From: Greg KH <gregkh@suse.de>
To: linux-kernel@vger.kernel.org, stable@kernel.org
Cc: stable-review@kernel.org, torvalds@linux-foundation.org,
akpm@linux-foundation.org, alan@lxorguk.ukuu.org.uk,
Akira Fujita <a-fujita@rs.jp.nec.com>,
"Theodore Tso" <tytso@mit.edu>,
Greg Kroah-Hartman <gregkh@suse.de>
Subject: [60/90] ext4: fix lock order problem in ext4_move_extents()
Date: Thu, 10 Dec 2009 20:25:38 -0800 [thread overview]
Message-ID: <20091211042805.985279951@linux.site> (raw)
In-Reply-To: <20091211043502.GA17916@kroah.com>
[-- Attachment #1: 0060-ext4-fix-lock-order-problem-in-ext4_move_extents.patch --]
[-- Type: text/plain, Size: 10472 bytes --]
2.6.31-stable review patch.
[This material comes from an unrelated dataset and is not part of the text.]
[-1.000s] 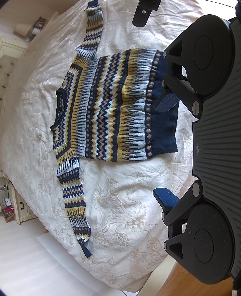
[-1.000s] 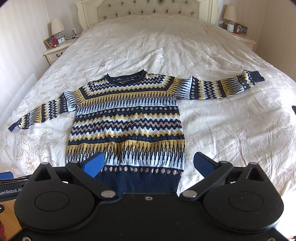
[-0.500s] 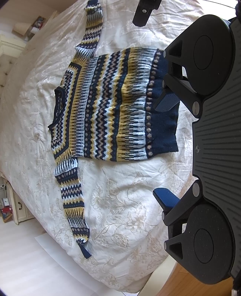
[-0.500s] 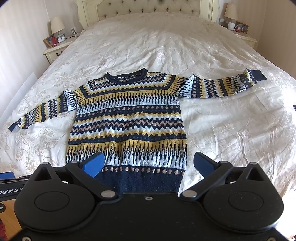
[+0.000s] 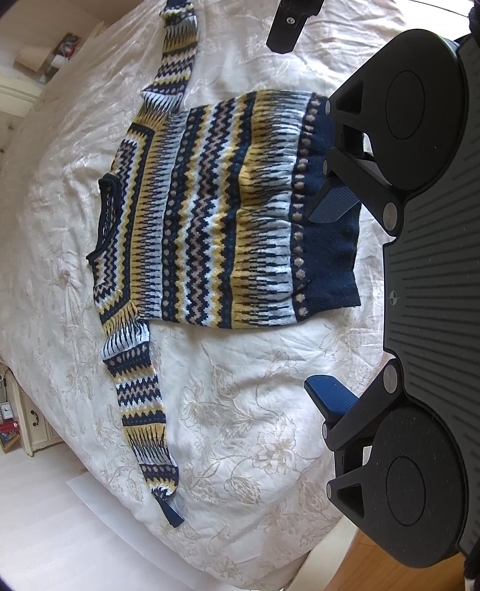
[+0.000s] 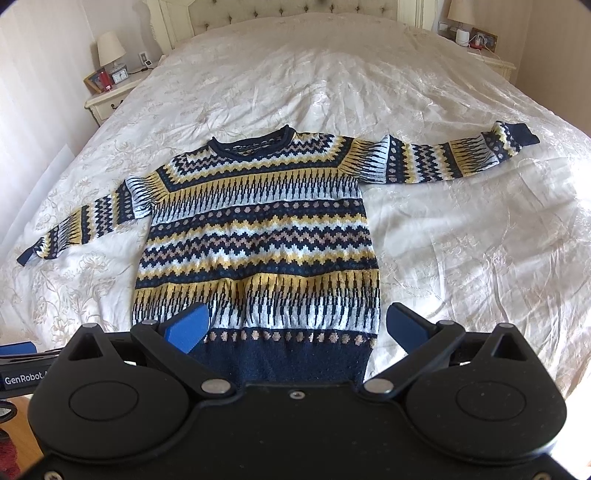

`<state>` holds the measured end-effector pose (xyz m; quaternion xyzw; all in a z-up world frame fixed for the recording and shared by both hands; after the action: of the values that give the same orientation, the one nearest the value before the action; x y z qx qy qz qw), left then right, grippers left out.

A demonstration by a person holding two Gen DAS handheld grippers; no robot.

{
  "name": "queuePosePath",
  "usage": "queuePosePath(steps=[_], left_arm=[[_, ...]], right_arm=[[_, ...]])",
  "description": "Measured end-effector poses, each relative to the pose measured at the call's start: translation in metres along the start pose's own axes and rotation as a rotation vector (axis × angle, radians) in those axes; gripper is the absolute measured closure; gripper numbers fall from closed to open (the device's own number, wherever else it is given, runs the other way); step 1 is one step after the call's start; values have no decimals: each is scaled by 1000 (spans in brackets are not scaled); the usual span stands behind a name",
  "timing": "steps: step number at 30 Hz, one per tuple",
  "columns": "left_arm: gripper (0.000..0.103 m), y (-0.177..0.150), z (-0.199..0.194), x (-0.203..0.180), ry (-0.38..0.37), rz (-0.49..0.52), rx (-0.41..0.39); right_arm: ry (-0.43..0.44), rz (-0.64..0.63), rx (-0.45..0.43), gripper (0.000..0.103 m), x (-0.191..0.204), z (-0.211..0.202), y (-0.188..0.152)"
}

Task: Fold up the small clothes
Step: 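Grasp the navy cuff of a sweater sleeve with the right gripper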

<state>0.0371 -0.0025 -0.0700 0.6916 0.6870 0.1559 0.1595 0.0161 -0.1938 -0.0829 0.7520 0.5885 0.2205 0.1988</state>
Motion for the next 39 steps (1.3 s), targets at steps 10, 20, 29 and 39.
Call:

If anyone has any objections, please let us know.
------------------
(cherry picked from commit fc04cb49a898c372a22b21fffc47f299d8710801)
ext4_move_extents() checks the logical block contiguousness
of original file with ext4_find_extent() and mext_next_extent().
Therefore the extent which ext4_ext_path structure indicates
must not be changed between above functions.
But in current implementation, there is no i_data_sem protection
between ext4_ext_find_extent() and mext_next_extent(). So the extent
which ext4_ext_path structure indicates may be overwritten by
delalloc. As a result, ext4_move_extents() will exchange wrong blocks
between original and donor files. I change the place where
acquire/release i_data_sem to solve this problem.
Moreover, I changed move_extent_per_page() to start transaction first,
and then acquire i_data_sem. Without this change, there is a
possibility of the deadlock between mmap() and ext4_move_extents():
* NOTE: "A", "B" and "C" mean different processes
A-1: ext4_ext_move_extents() acquires i_data_sem of two inodes.
B: do_page_fault() starts the transaction (T),
and then tries to acquire i_data_sem.
But process "A" is already holding it, so it is kept waiting.
C: While "A" and "B" running, kjournald2 tries to commit transaction (T)
but it is under updating, so kjournald2 waits for it.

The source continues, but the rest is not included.